El falso Hitchcock nos conduce a través de los temas y obsesiones de la filmografía en seis capítulos. El primero es Escape, con el que Cousins se refiere no sólo a la necesidad de un héroe de Hitchcock de escapar de las trampas de un villano (o, en el caso de North by Northwest, de un fumigador), sino a la necesidad de sus personajes de escapar de sí mismos y de la audiencia de escapar de la realidad. Para el director, también significaba huir de la forma habitual de hacer cine. “Quería algo salado y dulce”, dice de su gramática cinematográfica. “Quería que te deleitaras con lo inesperado”.

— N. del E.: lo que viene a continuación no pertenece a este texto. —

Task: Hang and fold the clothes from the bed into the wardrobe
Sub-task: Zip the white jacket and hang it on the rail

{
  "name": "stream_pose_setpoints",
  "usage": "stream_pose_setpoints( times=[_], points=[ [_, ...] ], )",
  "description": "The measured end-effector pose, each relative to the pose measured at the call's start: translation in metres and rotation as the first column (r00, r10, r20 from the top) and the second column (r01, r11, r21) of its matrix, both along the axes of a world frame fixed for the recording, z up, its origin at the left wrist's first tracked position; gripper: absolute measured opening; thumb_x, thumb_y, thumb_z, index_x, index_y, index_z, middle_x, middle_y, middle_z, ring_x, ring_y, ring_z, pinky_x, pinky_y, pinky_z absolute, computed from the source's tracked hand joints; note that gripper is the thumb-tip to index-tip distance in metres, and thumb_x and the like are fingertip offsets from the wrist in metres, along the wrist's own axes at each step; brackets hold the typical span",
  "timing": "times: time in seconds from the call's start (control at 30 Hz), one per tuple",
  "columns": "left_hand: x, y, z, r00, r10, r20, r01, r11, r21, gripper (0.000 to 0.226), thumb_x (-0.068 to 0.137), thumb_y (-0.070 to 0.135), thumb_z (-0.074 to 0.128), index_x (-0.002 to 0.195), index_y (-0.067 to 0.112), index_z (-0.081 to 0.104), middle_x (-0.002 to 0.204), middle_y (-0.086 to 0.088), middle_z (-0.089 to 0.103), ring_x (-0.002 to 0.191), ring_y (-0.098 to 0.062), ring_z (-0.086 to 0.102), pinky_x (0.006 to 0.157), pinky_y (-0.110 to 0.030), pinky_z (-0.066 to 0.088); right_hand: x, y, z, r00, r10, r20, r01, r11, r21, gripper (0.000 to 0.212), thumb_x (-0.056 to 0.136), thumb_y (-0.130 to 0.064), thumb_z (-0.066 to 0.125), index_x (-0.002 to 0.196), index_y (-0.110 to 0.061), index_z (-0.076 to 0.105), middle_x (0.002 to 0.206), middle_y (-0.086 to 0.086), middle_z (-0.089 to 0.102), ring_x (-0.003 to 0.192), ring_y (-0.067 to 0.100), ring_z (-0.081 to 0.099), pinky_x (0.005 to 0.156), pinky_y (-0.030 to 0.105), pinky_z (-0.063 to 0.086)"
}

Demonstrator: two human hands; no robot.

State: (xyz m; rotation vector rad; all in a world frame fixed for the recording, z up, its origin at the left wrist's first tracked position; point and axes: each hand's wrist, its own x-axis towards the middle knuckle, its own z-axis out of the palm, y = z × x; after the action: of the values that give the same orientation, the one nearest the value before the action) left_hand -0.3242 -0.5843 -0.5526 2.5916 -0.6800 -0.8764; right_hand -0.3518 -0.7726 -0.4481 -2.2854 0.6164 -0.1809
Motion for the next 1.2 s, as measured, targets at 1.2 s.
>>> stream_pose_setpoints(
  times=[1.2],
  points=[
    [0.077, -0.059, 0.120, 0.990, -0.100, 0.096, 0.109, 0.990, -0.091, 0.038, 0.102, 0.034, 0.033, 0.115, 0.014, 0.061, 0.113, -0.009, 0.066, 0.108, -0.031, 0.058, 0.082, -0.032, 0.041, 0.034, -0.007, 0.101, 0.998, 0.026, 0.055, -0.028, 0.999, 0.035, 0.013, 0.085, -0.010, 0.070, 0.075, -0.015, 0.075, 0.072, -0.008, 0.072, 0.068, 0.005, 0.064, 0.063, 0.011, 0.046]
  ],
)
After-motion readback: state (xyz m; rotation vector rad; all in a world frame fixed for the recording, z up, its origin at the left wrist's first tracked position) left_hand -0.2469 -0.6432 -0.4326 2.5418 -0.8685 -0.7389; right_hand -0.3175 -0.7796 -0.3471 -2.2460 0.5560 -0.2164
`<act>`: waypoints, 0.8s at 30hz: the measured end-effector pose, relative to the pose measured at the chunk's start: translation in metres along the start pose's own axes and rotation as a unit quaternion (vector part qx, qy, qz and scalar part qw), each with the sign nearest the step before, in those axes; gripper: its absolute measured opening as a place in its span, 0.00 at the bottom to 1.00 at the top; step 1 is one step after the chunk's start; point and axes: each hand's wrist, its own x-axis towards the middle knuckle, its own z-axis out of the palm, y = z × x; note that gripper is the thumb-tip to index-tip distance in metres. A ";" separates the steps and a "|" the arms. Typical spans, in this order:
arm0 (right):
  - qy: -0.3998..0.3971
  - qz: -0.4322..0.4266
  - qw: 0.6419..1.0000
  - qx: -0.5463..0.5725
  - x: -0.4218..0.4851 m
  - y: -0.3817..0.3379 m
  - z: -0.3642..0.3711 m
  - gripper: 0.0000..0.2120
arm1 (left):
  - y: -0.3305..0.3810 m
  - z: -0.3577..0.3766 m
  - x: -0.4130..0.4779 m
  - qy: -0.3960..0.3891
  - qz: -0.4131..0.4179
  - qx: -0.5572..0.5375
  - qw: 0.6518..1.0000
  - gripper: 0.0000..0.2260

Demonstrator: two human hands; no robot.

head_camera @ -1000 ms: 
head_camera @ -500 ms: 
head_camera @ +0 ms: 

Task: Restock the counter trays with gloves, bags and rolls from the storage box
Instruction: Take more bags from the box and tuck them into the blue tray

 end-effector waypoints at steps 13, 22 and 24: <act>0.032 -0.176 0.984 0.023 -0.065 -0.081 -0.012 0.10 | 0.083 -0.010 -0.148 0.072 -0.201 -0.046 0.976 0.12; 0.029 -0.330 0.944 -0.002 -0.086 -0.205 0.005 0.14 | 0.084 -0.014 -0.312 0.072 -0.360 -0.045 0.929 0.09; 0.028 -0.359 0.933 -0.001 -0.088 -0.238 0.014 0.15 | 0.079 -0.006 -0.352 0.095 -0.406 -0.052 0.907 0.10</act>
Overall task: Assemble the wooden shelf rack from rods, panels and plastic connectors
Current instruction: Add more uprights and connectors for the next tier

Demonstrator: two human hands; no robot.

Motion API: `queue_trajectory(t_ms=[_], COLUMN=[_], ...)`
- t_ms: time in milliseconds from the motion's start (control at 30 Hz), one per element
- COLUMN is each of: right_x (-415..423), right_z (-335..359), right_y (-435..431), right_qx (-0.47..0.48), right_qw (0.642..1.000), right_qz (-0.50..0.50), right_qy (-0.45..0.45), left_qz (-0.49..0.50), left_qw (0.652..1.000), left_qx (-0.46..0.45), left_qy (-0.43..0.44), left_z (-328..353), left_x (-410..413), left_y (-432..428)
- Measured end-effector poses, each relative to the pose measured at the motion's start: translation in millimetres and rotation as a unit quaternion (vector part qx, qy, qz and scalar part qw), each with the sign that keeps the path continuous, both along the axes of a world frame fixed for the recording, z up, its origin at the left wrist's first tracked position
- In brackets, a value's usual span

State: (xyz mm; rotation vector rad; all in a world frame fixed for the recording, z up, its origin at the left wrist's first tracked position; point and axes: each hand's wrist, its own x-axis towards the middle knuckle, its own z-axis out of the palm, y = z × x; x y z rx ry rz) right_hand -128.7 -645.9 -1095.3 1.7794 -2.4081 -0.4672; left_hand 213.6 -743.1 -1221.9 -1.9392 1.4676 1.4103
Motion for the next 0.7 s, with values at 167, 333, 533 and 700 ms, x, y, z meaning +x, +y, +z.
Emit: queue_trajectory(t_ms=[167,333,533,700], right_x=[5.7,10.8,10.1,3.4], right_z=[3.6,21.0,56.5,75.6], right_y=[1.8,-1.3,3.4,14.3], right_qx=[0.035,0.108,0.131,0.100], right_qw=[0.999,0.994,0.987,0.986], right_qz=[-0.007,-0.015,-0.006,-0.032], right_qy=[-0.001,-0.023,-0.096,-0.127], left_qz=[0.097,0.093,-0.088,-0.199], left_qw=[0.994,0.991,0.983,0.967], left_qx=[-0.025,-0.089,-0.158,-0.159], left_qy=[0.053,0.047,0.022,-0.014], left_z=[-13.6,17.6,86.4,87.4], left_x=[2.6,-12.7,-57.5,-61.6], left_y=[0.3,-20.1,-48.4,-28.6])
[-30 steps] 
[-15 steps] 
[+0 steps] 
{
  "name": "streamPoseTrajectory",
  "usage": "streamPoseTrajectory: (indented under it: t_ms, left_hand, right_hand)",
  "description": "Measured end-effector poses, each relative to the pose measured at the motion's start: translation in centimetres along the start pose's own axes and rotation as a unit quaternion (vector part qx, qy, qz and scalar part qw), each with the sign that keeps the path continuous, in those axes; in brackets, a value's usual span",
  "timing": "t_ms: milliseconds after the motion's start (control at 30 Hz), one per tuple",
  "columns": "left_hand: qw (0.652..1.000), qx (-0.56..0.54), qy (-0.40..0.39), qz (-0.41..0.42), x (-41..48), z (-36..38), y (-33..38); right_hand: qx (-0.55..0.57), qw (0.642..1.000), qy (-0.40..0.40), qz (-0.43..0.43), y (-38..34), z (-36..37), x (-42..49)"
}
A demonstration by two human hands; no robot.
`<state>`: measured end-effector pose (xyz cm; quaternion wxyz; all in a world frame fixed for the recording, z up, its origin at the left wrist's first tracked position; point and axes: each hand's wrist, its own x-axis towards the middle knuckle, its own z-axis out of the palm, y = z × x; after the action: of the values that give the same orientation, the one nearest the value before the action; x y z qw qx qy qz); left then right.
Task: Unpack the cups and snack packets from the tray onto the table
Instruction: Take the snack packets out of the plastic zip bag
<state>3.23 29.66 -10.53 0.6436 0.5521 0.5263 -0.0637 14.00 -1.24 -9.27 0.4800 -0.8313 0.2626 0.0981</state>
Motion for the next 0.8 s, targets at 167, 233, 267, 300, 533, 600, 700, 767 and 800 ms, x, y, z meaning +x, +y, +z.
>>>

Otras secciones de Mi nombre es Alfred Hitchcock están dedicadas al Tiempo (”Cuando tu personaje quiere que el tiempo se acelere, tú lo ralentizas”, se nos dice, y aquí está Ray Milland sudando la gota gorda en Dial M for Murder para demostrarlo), la Altura (todas esas tomas omniscientes de la grúa con sus detalles condenatorios), el Cumplimiento (las resoluciones de sus castigadoras tramas) y la Soledad. Esta última se acerca al meollo de la cuestión y al hombre mismo: sus impulsos más oscuros, como atestiguan muchas de sus actrices (pero en gran medida ignorados aquí) y su metafísica del destino, de pequeños seres humanos a merced de un universo machacón e indiferente.
Las partes más ricas de este documental, sin embargo, vienen en la segunda sección, El deseo, un tema que es sin duda el motor principal del cine en general y de las películas de Hitchcock en particular. “Mi cámara era en sí misma una cosa deseosa”, confiesa el Hitch de Cousins mientras desglosa los muchos tipos de antojos en una pantalla y en nuestros corazones. “Estudié el deseo como Darwin estudió las lombrices”.
Hay trucos del oficio aquí: el beso de larga duración en Notorious, hecho aún más intenso por las cabezas de Cary Grant e Ingrid Bergman ocupando todo el encuadre; el stop-stutter de Grace Kelly besuqueando a James Stewart en Rear Window. Me llamo Alfred Hitchcock es lo bastante aguda como para hacerte encontrar cosas nuevas en películas que has visto una docena de veces. No me había dado cuenta de que Stewart finalmente “ve” a Kelly en La ventana indiscreta -despierta al amor y a la lujuria- sólo después de que ella haya cruzado a la “película” asesina de enfrente y se haya convertido en el objeto de su voyeurismo. (Mirada masculina, en efecto.)

Esta sección explora también el deseo de matar -todos esos encantadores asesinos charlatanes de su filmografía- y la forma en que el deseo puede convertirse tan rápidamente en rabia. “Los magnates del cine no siempre querían que mostrara el veneno, el lado oscuro del deseo”, dice el director. “Pero lo hice”.
Los análisis de escenas individuales y sus significados ocultos son tan hábiles como tímido es el autoexamen: Este Hitchcock sólo nos cuenta lo que quiere. Ese es un defecto de Mi nombre es Alfred Hitchcock, y también lo es el puñado de imágenes actuales que abren los distintos capítulos, incluida una inexplicable mujer con camisa amarilla mostaza que mira al objetivo como la descendiente morena de una rubia de Hitchcock. Se entromete en este confesionario socarrón, pero Cousins tiene éxito en su tarea principal. Nos devuelve a un genio en todas sus contradicciones, y a sus películas en todas sus delicias mortales.